Segment Open

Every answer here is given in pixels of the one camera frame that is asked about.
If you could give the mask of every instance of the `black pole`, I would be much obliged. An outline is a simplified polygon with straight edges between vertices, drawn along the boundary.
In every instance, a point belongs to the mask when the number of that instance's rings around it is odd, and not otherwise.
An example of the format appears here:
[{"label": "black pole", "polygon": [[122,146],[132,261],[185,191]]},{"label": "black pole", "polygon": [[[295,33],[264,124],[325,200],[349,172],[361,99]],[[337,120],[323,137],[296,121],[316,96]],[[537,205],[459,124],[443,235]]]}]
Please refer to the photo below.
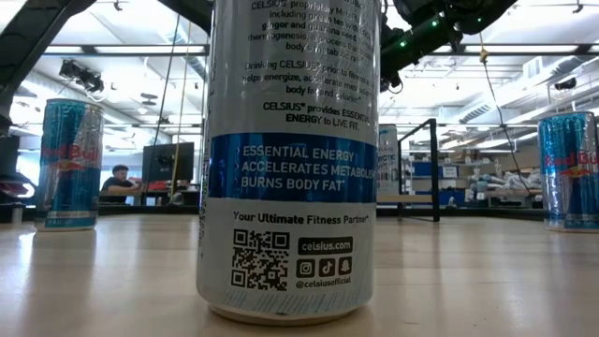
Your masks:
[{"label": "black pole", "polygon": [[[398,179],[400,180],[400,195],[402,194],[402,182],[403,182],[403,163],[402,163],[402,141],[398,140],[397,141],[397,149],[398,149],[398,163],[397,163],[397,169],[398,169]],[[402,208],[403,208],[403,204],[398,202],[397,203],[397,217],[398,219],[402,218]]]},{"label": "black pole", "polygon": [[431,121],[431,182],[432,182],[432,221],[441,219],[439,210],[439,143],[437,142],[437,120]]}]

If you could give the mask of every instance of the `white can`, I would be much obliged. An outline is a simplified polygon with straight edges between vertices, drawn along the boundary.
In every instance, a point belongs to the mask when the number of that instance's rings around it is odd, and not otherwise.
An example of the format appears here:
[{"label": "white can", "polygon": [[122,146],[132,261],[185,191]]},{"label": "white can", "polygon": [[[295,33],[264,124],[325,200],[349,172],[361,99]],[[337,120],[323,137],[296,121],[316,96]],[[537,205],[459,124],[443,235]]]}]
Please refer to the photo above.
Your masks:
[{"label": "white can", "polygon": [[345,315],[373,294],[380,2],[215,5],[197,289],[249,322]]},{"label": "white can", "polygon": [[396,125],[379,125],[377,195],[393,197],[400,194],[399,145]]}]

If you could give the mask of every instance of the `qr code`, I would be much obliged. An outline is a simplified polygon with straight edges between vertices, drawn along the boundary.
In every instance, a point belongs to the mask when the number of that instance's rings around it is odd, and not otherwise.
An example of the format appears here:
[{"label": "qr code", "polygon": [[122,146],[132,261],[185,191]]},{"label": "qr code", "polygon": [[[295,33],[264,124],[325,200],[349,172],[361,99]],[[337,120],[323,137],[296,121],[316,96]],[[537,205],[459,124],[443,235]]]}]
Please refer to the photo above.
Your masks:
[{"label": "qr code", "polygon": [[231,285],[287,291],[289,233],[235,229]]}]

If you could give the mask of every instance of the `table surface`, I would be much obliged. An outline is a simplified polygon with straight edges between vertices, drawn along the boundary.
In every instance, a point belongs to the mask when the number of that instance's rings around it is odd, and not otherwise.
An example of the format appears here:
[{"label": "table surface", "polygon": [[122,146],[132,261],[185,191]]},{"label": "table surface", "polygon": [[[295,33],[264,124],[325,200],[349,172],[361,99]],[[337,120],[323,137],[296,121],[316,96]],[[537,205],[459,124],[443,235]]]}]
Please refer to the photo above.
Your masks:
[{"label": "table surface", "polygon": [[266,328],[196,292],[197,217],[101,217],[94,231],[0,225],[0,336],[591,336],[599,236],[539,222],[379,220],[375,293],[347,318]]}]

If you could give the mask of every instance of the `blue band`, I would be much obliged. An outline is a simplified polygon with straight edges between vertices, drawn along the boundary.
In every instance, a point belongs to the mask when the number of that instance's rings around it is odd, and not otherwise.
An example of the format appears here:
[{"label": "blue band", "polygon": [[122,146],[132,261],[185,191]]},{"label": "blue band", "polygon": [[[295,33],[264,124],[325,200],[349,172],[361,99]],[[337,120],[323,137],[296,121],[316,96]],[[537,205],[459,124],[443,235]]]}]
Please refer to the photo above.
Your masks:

Segment Closed

**What you have to do:** Print the material above once more, exactly, minus the pictures.

**Answer for this exercise:**
Every answer here is given in pixels of the one camera frame that is asked about.
If you could give the mask of every instance of the `black pole`, I would be much obliged. An outline is a simplified polygon with straight edges between vertices, drawn along the boundary.
In every instance, a point belongs to the mask when the number of that instance's rings around it is odd, and not otherwise.
An example of the format appears here:
[{"label": "black pole", "polygon": [[122,146],[132,261],[185,191]]},{"label": "black pole", "polygon": [[[295,33],[264,124],[325,200],[349,172],[361,99]],[[337,120],[323,137],[296,121],[316,96]],[[537,205],[459,124],[443,235]]]}]
Please refer to the photo below.
Your masks:
[{"label": "black pole", "polygon": [[[398,179],[400,180],[400,195],[402,194],[402,182],[403,182],[403,163],[402,163],[402,141],[398,140],[397,141],[397,149],[398,149],[398,163],[397,163],[397,169],[398,169]],[[402,208],[403,208],[403,204],[398,202],[397,203],[397,217],[398,219],[402,218]]]},{"label": "black pole", "polygon": [[431,121],[431,182],[432,182],[432,221],[441,219],[439,210],[439,143],[437,142],[437,120]]}]

If you could give the mask of every instance of the `white can`, I would be much obliged. An outline is a simplified polygon with straight edges between vertices, drawn along the boundary.
In every instance, a point belongs to the mask when the number of that instance's rings around it is odd, and not otherwise.
An example of the format appears here:
[{"label": "white can", "polygon": [[122,146],[132,261],[185,191]]},{"label": "white can", "polygon": [[[295,33],[264,124],[325,200],[349,172],[361,99]],[[337,120],[323,137],[296,121],[316,96]],[[537,205],[459,124],[443,235]]]}]
Please refer to the photo above.
Your masks:
[{"label": "white can", "polygon": [[345,315],[373,294],[380,2],[215,5],[197,289],[249,322]]},{"label": "white can", "polygon": [[396,125],[379,125],[377,195],[393,197],[400,194],[399,145]]}]

If you could give the mask of every instance of the `qr code`, I would be much obliged. An outline is a simplified polygon with straight edges between vertices, drawn along the boundary.
In every instance, a point belongs to the mask when the number of that instance's rings around it is odd, and not otherwise.
An example of the format appears here:
[{"label": "qr code", "polygon": [[122,146],[132,261],[185,191]]},{"label": "qr code", "polygon": [[[295,33],[264,124],[325,200],[349,172],[361,99]],[[337,120],[323,137],[296,121],[316,96]],[[537,205],[459,124],[443,235]]]}]
Please refer to the photo above.
Your masks:
[{"label": "qr code", "polygon": [[231,285],[287,291],[289,233],[235,229]]}]

If you could give the mask of every instance of the `table surface`, I would be much obliged. An outline is a simplified polygon with straight edges between vertices, drawn along the boundary.
In every instance, a point belongs to the mask when the number of that instance's rings around it is odd, and not otherwise.
An example of the format appears here:
[{"label": "table surface", "polygon": [[122,146],[132,261],[185,191]]},{"label": "table surface", "polygon": [[[295,33],[264,124],[325,200],[349,172],[361,99]],[[337,120],[323,137],[296,121],[316,96]],[[537,205],[459,124],[443,235]]]}]
Please refer to the photo above.
Your masks:
[{"label": "table surface", "polygon": [[266,328],[196,292],[197,217],[101,217],[94,231],[0,225],[0,336],[591,336],[599,236],[539,222],[379,220],[375,293],[347,318]]}]

If you could give the mask of every instance of the `blue band`, I would be much obliged. An outline is a simplified polygon with straight edges between vertices, drawn along the boundary.
In every instance, a point belongs to the mask when the number of that instance's rings around it is odd, and not otherwise.
An example of the format appears here:
[{"label": "blue band", "polygon": [[122,146],[132,261],[185,191]]},{"label": "blue band", "polygon": [[[295,33],[264,124],[325,200],[349,172],[361,99]],[[337,120],[323,137],[296,121],[316,96]],[[537,205],[459,124],[443,235]]]}]
Please refer to the photo above.
Your masks:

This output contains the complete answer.